• What the exercise asks:
Would you find each line in the entries below with the string "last" and copy it?

• Provided entries:
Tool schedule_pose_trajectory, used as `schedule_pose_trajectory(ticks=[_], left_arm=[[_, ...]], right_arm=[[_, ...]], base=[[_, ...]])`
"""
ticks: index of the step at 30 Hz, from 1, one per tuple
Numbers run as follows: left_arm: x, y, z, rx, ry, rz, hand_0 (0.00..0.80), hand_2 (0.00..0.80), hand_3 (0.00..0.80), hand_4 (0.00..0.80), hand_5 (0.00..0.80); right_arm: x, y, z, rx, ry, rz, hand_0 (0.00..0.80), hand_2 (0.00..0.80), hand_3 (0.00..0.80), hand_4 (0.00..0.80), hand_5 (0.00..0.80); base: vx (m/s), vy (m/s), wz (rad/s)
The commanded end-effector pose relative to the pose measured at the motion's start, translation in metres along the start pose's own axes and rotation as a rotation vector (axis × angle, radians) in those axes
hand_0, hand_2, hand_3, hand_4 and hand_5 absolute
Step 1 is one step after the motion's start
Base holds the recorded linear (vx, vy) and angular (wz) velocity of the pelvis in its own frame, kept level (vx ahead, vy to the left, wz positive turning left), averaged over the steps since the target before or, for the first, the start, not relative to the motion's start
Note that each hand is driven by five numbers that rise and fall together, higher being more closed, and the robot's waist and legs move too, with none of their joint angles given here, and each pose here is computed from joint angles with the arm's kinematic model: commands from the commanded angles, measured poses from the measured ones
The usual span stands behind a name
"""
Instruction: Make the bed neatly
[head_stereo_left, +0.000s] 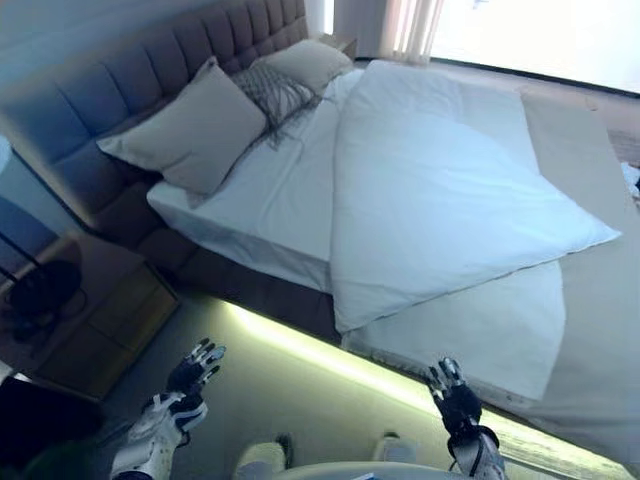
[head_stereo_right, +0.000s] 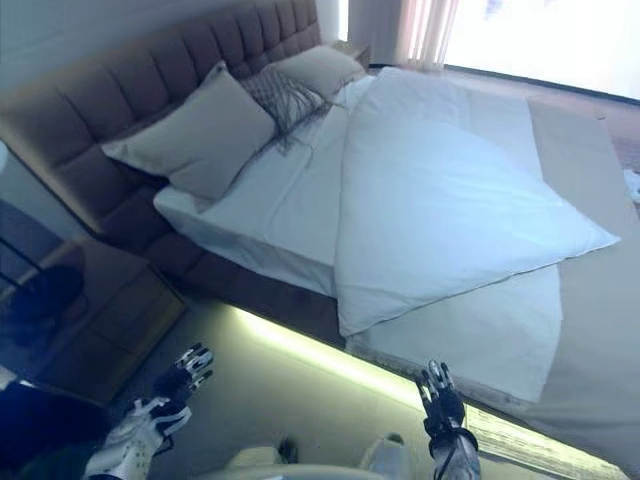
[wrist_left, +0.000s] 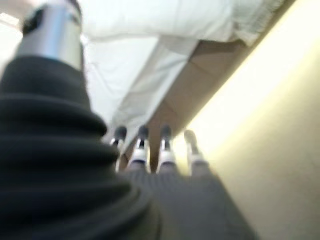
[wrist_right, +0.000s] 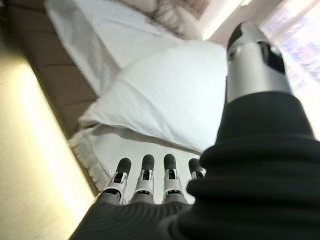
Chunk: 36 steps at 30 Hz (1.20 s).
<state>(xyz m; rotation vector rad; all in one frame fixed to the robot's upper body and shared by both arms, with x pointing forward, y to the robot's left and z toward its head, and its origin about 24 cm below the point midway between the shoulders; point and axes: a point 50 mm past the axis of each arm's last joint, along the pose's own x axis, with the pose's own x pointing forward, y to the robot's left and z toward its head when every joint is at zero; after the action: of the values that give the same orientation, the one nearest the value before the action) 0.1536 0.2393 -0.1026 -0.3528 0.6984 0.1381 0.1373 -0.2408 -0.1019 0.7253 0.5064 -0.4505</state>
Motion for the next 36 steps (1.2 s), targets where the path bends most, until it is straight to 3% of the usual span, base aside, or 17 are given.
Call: schedule_pose_trajectory(ticks=[1,5,10,18,27,36], left_arm=[[-0.008,0.010,0.036,0.035,-0.153,-0.008,0.000,0.000,0.000,0.000,0.000],[-0.014,0.021,0.032,0.021,-0.167,0.037,0.000,0.000,0.000,0.000,0.000],[-0.020,0.029,0.025,-0.030,-0.156,0.038,0.000,0.000,0.000,0.000,0.000],[-0.018,0.011,0.004,-0.075,-0.129,-0.006,0.000,0.000,0.000,0.000,0.000],[-0.001,-0.010,0.019,-0.065,-0.163,-0.048,0.000,0.000,0.000,0.000,0.000],[-0.006,0.004,0.009,-0.094,-0.124,0.006,0.000,0.000,0.000,0.000,0.000]], right_arm=[[0.006,0.030,0.006,0.035,-0.065,0.119,0.000,0.000,0.000,0.000,0.000],[0.001,0.026,-0.004,0.017,-0.023,0.125,0.000,0.000,0.000,0.000,0.000],[-0.003,0.010,-0.007,0.021,0.036,0.069,0.000,0.000,0.000,0.000,0.000],[0.003,0.010,-0.001,-0.058,0.058,0.117,0.000,0.000,0.000,0.000,0.000],[0.000,0.012,0.003,-0.010,0.009,0.098,0.000,0.000,0.000,0.000,0.000],[0.003,0.023,-0.004,0.002,-0.002,0.094,0.000,0.000,0.000,0.000,0.000]], base=[[0.284,-0.295,-0.78],[0.318,-0.303,-0.14],[0.370,-0.366,0.61],[0.209,-0.269,0.02],[0.165,0.030,-0.02],[0.352,0.090,-0.34]])
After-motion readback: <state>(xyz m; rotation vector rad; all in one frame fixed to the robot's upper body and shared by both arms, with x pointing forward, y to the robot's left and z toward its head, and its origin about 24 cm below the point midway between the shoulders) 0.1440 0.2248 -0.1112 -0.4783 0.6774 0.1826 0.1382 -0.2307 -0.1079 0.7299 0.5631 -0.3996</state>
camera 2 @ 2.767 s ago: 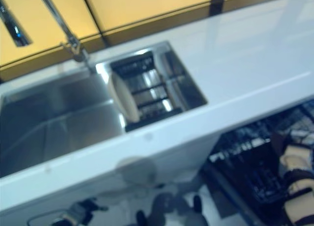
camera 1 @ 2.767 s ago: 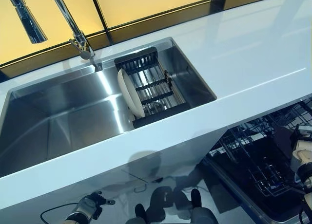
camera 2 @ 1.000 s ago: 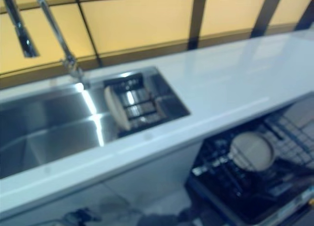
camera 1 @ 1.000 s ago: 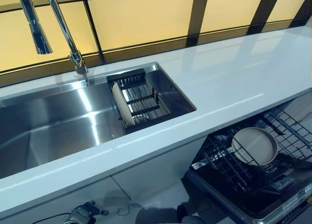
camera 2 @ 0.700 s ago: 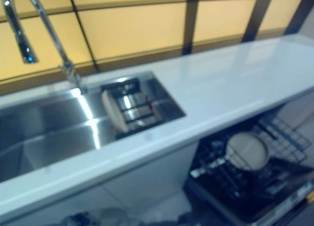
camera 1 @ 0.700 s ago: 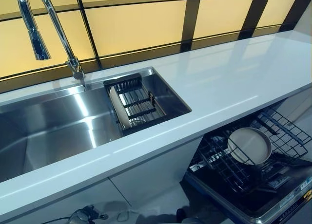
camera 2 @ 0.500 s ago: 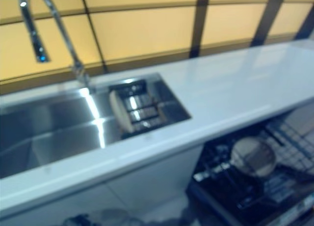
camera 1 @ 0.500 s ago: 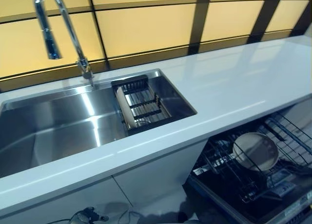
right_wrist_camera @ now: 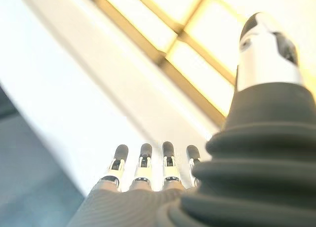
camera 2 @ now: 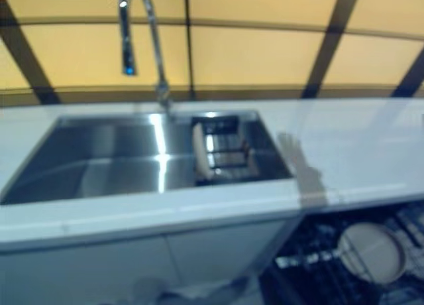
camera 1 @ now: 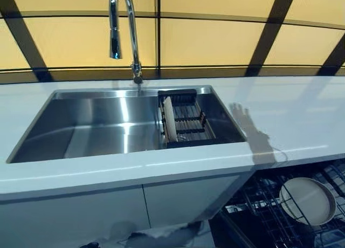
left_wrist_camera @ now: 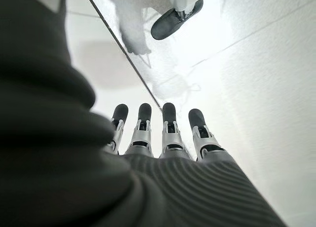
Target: Take plates into dishwasher
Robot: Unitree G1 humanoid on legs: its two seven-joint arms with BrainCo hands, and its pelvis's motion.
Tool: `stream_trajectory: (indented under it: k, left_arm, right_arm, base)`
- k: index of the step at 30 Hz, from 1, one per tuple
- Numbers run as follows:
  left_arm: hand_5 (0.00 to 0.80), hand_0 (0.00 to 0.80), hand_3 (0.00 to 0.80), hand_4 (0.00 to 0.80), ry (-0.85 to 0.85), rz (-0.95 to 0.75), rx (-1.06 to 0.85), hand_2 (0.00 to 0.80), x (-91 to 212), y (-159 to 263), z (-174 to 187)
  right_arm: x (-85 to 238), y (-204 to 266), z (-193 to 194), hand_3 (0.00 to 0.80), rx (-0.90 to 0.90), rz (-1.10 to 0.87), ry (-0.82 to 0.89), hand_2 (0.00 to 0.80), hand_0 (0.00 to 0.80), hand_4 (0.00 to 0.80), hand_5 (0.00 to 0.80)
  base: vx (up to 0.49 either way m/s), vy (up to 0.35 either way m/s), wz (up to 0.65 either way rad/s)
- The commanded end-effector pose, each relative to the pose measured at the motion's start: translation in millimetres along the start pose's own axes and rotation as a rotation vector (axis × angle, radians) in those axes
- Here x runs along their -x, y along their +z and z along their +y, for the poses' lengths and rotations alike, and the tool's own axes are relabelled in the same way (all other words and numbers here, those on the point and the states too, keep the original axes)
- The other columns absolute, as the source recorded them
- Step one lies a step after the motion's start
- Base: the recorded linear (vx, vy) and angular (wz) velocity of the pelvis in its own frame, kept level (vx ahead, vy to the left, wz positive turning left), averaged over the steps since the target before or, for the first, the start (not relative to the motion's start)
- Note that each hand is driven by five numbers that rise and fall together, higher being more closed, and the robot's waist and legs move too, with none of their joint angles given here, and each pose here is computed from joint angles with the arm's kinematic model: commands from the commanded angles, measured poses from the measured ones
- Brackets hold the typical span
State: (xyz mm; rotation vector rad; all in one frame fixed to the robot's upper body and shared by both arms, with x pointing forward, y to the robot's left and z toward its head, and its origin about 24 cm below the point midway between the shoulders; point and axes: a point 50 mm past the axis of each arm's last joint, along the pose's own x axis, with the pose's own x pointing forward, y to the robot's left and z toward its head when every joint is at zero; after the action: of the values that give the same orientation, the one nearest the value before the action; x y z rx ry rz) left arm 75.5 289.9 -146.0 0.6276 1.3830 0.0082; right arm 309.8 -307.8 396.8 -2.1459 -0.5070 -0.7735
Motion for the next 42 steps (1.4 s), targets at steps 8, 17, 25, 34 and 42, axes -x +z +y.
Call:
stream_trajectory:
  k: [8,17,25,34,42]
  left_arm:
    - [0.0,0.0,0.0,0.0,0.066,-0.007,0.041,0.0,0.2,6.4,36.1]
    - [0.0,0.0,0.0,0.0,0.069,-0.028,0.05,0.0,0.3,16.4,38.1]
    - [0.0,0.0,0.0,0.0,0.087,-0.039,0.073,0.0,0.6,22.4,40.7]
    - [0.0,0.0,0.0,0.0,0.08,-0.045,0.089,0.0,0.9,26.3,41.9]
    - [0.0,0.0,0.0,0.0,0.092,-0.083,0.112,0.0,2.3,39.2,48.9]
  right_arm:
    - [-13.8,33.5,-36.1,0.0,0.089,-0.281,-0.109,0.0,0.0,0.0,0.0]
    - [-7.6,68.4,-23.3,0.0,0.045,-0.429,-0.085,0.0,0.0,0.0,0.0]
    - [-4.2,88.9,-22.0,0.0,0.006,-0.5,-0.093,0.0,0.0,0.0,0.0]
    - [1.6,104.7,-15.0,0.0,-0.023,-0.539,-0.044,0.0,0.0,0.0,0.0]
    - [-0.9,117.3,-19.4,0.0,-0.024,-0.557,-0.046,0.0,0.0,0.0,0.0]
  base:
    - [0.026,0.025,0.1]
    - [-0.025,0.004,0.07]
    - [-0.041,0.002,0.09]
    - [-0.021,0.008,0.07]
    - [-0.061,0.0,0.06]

• Written response:
<state>(xyz m; rotation vector rad; all in one frame fixed to the robot's upper body and shared by both arms, with x pointing forward, y to the robot's left and z toward its head, and its origin about 24 cm below the point midway between the shoulders; point and axes: a point 50 mm past the axis of each arm's last joint, along the pose's own x axis, with the pose's own x pointing forward, y to the robot's left and z toward its head when every joint is at zero; after the action: of the values that give the same orientation, the one nearest the value before the action) 0.1536 0.2393 -0.1026 -0.3528 0.6984 0.1381 0.1373 -0.2408 -0.1019 0.7253 0.5064 -0.4505</state>
State: (xyz mm; rotation vector rad; all in one frame fixed to the robot's upper body and shared by both arms, with x pointing forward, y to the robot's left and z toward its head, and its origin about 24 cm below the point midway between the shoulders; point and axes: a point 50 mm past the axis of each arm's last joint, along the pose's own x axis, with the pose's own x pointing forward, y to the robot's left and z toward its head when every joint is at zero; after the action: of the values that give the same orientation, the one nearest the value before the action; x y z rx ry rz) left arm 75.5 289.9 -146.0 0.6276 1.3830 0.0082; right arm 309.8 -307.8 396.8 -2.1459 -0.5070 -0.7735

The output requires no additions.